The synthesis of tools for the quantification by mass spectroscopy of biologically relevant Phosphatidyl Inositol Phosphates

There are a number of lipid (fat) molecules known collectively as Phosphatidyl Inositol Phosphates (PIPs) that are important components in the communication of events within cells. When these molecules are not found at appropriate levels, the communication pathways within the cells do not work properly and this leads to changes which can be catastrophic to the normal functioning of the cell, and can lead to a wide range of effects from cell death to uncontrollable cell growth. PIPs are made from an inositol 'head' which can have phosphates added to it, a glycerol unit and one or two fatty acid chains added to the glycerol unit. Traditionally it has only been possible to study the position of phosphate groups on the inositol part of PIPs, however, at the Babraham Institute we have developed mass spectroscopy methods which allow us, for the first time, to look both at changes in the phosphates and differences in the fatty acid composition in intact PIPs. What we have found is that changes in both the fatty acid composition of the PIPs and levels of phosphorylation occur in malfunctioning cells. This work is in the early stages and we do not yet understand why these changes occur or what they mean. To further the development of this important method we require synthetic standards of the biologically active PIPs that we have identified and which cannot be obtained commercially. These standards will be used to calibrate the mass spectrometer so that we can accurately measure the levels of PIPs in tissue samples. These standards will also confirm that we have assigned the structures correctly by the comparison of the mass spectroscopic data and will allow us to extend our analyses to further biologically important PIP species. The development of new methods to accurately measure PIPs will help both academics and the pharmaceutical industry develop novel therapies aimed at regulating the levels of these phospholipids in cells. Indeed, almost every large pharmaceutical company in the world currently has programmes aimed at inhibiting the production of at least one of these PIP species and hence these methods will have immediate applicability in supporting this effort. Further, the possibility of measuring the fatty acyl composition of PIPs may open up a whole new area of research examining the impact of dietary fatty acids on the function of these molecules.
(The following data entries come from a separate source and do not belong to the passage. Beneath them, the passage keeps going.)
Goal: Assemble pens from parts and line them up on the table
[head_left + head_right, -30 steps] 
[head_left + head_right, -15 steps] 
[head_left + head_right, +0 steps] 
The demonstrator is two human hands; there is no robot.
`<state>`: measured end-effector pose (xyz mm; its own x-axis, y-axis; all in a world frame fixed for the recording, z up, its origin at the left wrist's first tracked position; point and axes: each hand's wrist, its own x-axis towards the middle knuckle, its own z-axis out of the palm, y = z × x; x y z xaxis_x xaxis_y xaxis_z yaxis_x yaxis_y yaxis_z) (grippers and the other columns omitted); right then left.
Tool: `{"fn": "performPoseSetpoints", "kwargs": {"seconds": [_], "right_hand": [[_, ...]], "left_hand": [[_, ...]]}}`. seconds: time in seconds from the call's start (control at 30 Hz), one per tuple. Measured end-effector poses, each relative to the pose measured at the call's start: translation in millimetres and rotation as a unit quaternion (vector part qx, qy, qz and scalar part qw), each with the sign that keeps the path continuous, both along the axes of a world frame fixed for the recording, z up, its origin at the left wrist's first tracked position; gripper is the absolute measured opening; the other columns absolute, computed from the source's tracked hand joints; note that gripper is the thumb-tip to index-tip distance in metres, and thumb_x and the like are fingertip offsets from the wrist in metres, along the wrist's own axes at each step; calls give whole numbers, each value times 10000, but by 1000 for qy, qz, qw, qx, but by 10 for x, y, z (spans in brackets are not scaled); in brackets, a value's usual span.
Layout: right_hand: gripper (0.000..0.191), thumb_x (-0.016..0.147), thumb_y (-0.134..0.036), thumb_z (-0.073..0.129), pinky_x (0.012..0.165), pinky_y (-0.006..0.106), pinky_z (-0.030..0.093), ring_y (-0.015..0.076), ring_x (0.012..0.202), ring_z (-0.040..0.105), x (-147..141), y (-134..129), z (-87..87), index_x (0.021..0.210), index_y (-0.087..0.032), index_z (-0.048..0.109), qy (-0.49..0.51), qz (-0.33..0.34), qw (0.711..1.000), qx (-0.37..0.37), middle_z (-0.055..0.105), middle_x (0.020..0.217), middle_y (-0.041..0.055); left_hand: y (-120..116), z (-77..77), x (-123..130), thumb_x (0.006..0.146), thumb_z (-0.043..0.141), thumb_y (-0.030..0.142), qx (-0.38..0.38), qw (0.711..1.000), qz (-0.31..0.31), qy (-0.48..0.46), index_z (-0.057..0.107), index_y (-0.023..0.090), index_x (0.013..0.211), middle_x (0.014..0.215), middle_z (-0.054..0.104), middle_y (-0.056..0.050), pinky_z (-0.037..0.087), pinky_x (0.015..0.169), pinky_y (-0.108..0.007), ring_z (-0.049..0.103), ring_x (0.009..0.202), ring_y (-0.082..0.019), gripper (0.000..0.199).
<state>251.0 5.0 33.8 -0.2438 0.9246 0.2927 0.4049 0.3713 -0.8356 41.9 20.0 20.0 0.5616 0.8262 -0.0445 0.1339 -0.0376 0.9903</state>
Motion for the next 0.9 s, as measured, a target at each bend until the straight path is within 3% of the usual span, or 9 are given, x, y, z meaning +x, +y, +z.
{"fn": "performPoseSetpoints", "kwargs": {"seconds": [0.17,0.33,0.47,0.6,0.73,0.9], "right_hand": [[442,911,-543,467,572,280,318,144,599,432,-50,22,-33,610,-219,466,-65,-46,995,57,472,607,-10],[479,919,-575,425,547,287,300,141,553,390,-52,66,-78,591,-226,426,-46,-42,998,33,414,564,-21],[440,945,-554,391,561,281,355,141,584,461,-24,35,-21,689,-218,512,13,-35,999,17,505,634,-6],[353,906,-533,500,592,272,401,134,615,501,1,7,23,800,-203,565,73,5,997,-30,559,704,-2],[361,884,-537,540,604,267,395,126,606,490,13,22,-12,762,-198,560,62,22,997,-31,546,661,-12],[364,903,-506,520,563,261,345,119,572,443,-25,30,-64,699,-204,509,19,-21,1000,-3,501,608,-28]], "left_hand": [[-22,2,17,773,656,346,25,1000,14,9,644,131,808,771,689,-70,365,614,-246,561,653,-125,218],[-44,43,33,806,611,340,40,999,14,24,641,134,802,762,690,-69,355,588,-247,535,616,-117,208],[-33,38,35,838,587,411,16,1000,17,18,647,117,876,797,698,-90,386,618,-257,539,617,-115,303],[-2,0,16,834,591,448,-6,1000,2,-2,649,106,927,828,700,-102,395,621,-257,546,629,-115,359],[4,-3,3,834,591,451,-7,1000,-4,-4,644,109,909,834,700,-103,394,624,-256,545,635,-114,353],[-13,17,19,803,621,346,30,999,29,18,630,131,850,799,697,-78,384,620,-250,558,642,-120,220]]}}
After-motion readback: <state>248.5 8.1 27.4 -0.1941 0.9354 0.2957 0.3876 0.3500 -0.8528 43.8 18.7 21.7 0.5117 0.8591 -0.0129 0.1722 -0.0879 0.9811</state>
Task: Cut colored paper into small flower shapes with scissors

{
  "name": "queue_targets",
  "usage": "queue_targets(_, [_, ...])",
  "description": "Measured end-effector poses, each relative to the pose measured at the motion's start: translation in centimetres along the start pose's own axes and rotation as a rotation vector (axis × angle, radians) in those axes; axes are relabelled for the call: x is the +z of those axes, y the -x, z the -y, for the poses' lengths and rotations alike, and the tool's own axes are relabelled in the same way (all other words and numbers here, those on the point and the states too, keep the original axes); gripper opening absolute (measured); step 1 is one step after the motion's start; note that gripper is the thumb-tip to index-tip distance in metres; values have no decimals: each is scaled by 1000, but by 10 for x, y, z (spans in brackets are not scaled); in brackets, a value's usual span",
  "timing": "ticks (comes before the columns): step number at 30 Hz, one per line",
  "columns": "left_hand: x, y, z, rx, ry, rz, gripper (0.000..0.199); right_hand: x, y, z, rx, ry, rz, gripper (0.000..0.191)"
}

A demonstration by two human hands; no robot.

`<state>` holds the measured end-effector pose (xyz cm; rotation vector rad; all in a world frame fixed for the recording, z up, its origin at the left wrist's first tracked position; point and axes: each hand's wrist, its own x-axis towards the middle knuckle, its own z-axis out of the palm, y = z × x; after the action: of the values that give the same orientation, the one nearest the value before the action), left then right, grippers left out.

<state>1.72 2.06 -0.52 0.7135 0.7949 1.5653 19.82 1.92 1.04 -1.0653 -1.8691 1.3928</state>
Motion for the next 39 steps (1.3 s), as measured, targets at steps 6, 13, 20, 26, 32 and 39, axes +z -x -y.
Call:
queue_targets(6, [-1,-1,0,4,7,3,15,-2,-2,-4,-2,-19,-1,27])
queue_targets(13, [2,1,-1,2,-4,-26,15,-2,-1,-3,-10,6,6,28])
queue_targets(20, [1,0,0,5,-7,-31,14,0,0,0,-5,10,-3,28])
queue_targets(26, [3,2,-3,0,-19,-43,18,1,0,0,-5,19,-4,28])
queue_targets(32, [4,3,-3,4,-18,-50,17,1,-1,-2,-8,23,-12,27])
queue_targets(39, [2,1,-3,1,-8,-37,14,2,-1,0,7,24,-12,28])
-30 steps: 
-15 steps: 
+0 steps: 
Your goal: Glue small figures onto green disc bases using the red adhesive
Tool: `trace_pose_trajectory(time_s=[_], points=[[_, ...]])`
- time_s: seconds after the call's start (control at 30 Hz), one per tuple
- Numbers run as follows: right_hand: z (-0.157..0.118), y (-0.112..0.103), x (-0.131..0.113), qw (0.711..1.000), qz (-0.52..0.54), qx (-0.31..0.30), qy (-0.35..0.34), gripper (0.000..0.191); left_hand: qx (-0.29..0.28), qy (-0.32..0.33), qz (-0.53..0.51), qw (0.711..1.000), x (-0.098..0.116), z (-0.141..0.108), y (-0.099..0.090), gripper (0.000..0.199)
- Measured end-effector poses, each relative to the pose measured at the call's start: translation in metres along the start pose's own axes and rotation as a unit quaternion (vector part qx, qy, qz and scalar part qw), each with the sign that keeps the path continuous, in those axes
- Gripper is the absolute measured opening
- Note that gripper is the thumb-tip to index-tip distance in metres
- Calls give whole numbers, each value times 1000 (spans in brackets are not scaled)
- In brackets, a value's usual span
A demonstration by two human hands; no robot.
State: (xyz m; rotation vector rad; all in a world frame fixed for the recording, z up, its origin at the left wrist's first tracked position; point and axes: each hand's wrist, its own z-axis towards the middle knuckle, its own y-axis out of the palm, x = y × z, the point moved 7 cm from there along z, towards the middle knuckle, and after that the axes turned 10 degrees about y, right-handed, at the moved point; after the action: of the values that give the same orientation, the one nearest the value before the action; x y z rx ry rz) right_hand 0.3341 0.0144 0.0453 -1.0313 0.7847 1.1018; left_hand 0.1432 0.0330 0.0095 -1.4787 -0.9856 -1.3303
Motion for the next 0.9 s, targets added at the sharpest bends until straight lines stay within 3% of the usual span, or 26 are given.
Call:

Within the BI Inositide Laboratory we have developed a sensitive technique to measure intact PIPs by mass spectrometry. This reveals both the fatty acid side chain composition and the degree of phosphorylation of the inositol head group. To progress this work further we now require relevant standards, both labelled (13C) and unlabelled to allow structural confirmation and accurate quantitative data to be obtained. We have extensive experience of synthesising PIPs, based on methods previously developed by our collaborator Andrew Holmes in the University of Cambridge Dept of Chemistry (Holmes et al J.Chem.Soc.PerkinTrans.I,1999,923-935). Some modification will be required in the later stages of the synthesis, but these are trivial steps so that the synthesis is compatible with the presence of double bonds in the FA chains. We have already prepared a number of saturated analogues with P(4,5) and P(3,4,5) head groups and used these as internal standards and tools to develop the mass spectroscopic method thus far. We can now detect naturally occurring PIP, PIP2 and PIP3s in standard biological preparations, including growth factor-stimulated cell lines and tumour biopsies.Through this work we have realised that closely related PIPn species (same head group and very similar fatty acyl chains) undergo unpredictable loses during LC/MS, necessitating the use of appropriate standards to make truly quantitative measurements. The measurement of PIP3 is likely sufficient as a measure of the PI3K signalling pathway in cells (since the P(3,4,5) head is the only one found in cells) but it will important to extend our analyses to positional isomers of PIP2 and PIP, since these species characterise the activity of different pathways (eg PI3P versus PI4P or PI34P2 verses PI45P2). Our favoured approach to achieving this is to develop new HPLC methods to separate PIPs prior to MS. The standards we plan to create will be invaluable in selecting appropriate solvent and column systems

There is a significant research effort within the pharmaceutical industry to identify new treatments in oncology and inflammation by targeting phosphatidyl inositol phosphate signalling pathways, in particular the PI3K signalling pathway. The development of a new, widely applicable, quantitative assay of PIP3 in cell and tissue samples would make a highly significant contribution to this research effort. It would allow the pharmaceutical industry to directly assay the activity of the PI3K pathway in clinical samples and would allow a direct assessment of the effects of their PI3K inhibitors at various stages of the drug discovery process. Currently, poorly quantitative assessments of individual protein effectors of this pathway of contentious validity (eg PKB phosphorylation) are used for this purpose. The ability to look properly at changes in the fatty acid (FA) composition of phosphatidylinositol phosphates could open up a whole new field investigating the effects of diet, age and health on these important biological molecules.